Sat Nov 28, 2009, 8:57 AM
I hate the cold dreariness of this time of year, but at least the stars are brighter.

The boredom and non-stimulating repetition of work has driven me to hunt my own inspiration. I have calluses on my fingertips again thanks to practicing scales on guitar everyday. This is opening up the instrument to me creatively in new ways and re-igniting my love for music and the guitar as an art form.
Late nights make for lousy mornings but at least I'm writing more poetry lately.
I'm also exercising and meditating as regularly as I can, with the goal for the latter to be at least 30 minutes every day. So far all I can do is 20 min every other day. Learning a new discipline can be challenging.

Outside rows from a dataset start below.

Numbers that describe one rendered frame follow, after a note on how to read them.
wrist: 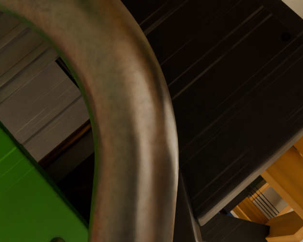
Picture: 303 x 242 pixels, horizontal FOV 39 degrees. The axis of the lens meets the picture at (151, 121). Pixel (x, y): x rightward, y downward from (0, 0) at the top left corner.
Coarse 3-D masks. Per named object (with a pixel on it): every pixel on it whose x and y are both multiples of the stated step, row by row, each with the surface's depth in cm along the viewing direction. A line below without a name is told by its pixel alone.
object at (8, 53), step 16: (0, 16) 29; (0, 32) 29; (16, 32) 29; (32, 32) 29; (0, 48) 29; (16, 48) 29; (32, 48) 29; (48, 48) 29; (0, 64) 29; (16, 64) 29; (32, 64) 29; (48, 64) 30; (0, 80) 29; (16, 80) 29; (0, 96) 29
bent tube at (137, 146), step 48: (0, 0) 15; (48, 0) 14; (96, 0) 14; (96, 48) 14; (144, 48) 14; (96, 96) 14; (144, 96) 14; (96, 144) 14; (144, 144) 14; (96, 192) 14; (144, 192) 14; (96, 240) 14; (144, 240) 14
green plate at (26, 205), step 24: (0, 144) 27; (0, 168) 27; (24, 168) 27; (0, 192) 27; (24, 192) 27; (48, 192) 27; (0, 216) 27; (24, 216) 27; (48, 216) 27; (72, 216) 27; (0, 240) 26; (24, 240) 27; (48, 240) 27; (72, 240) 27
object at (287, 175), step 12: (288, 156) 101; (300, 156) 101; (276, 168) 101; (288, 168) 100; (300, 168) 100; (276, 180) 100; (288, 180) 99; (300, 180) 99; (288, 192) 99; (300, 192) 98; (288, 204) 106; (300, 204) 98; (300, 216) 104
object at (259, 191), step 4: (268, 184) 841; (256, 188) 841; (260, 188) 840; (264, 188) 839; (248, 192) 840; (256, 192) 838; (260, 192) 837; (252, 196) 836; (256, 196) 840; (264, 196) 834; (252, 200) 839; (284, 208) 825; (288, 208) 824; (280, 212) 823; (284, 212) 823; (276, 216) 822
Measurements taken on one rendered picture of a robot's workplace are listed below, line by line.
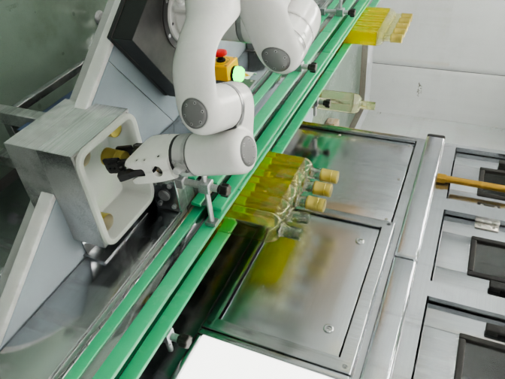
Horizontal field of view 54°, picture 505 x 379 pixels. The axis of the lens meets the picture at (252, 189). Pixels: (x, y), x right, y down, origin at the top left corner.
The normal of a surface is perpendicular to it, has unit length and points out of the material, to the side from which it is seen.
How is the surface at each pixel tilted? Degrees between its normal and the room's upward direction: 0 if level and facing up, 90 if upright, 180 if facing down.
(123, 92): 0
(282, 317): 90
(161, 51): 1
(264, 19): 83
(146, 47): 1
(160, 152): 104
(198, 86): 84
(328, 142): 90
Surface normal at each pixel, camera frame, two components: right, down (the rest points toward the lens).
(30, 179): -0.40, 0.60
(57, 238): 0.91, 0.19
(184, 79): -0.57, 0.28
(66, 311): -0.08, -0.78
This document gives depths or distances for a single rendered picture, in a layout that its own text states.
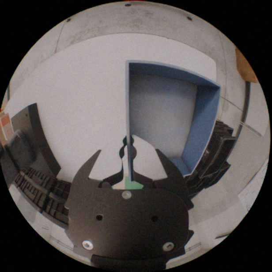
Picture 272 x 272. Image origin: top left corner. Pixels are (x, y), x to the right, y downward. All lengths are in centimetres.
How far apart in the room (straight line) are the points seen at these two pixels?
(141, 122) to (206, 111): 13
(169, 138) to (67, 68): 28
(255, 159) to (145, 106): 260
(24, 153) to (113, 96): 35
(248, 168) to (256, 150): 45
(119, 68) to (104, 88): 5
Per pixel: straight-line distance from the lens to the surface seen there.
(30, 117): 31
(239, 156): 274
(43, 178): 60
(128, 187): 27
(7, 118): 80
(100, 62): 19
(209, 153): 74
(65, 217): 43
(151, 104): 17
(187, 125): 22
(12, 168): 39
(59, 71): 24
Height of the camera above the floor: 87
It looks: 61 degrees down
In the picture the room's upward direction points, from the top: 176 degrees clockwise
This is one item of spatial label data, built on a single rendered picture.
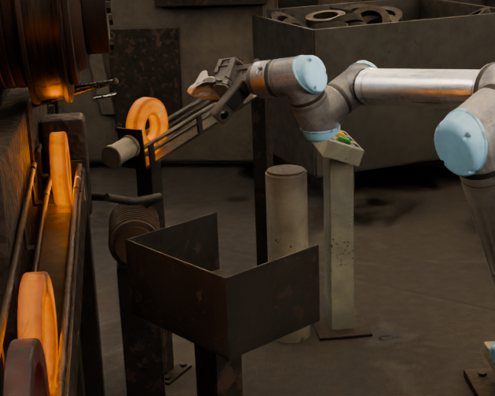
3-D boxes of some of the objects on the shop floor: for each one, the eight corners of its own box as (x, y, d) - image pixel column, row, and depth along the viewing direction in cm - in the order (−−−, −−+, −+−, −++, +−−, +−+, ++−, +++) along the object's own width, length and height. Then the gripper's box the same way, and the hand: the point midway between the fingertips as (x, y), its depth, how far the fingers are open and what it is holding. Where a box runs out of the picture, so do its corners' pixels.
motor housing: (122, 421, 252) (105, 223, 236) (122, 381, 273) (107, 196, 257) (173, 416, 253) (160, 219, 238) (169, 377, 274) (156, 193, 259)
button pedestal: (321, 344, 291) (318, 141, 272) (306, 312, 313) (302, 122, 295) (374, 339, 292) (375, 137, 274) (356, 308, 315) (355, 119, 297)
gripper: (273, 73, 245) (205, 80, 257) (254, 51, 238) (185, 60, 250) (263, 102, 241) (196, 108, 253) (244, 81, 235) (175, 89, 247)
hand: (191, 93), depth 250 cm, fingers closed

Lately I feel like my poems all use similar language or have similarly dark themes, and I'm not sure how to break out of that pattern or whether I even should. I don't want to be like AC/DC or a blues musician, defaulting to a perpetual creative re-hash of what's already been overdone.
Perspective?

In an hour or so I leave for Sauk City, WI, land of my birth and residence of my parents for Thanksgiving, round 3.

  • Mood: Dazed
  • Listening to: "Perfect Pitch Black" by Cave In
  • Reading: Sefer Yetzirah as translated by Aryeh Kaplan
  • Eating: Ezekiel bread
  • Drinking: Ethiopian Sidamo coffee

summer swelter

Fri Jul 24, 2009, 9:12 PM
This summer is anything but sweltering, at least in southern Wisconsin. This is bizarre, it's been like 4 months of April. Which I usually don't mind, but some sun once in a while would be nice. At least it's cool and humid today, which is how I like it. Incidentally, cool and humid is terrible for vinyl records and musical instruments. Dammit.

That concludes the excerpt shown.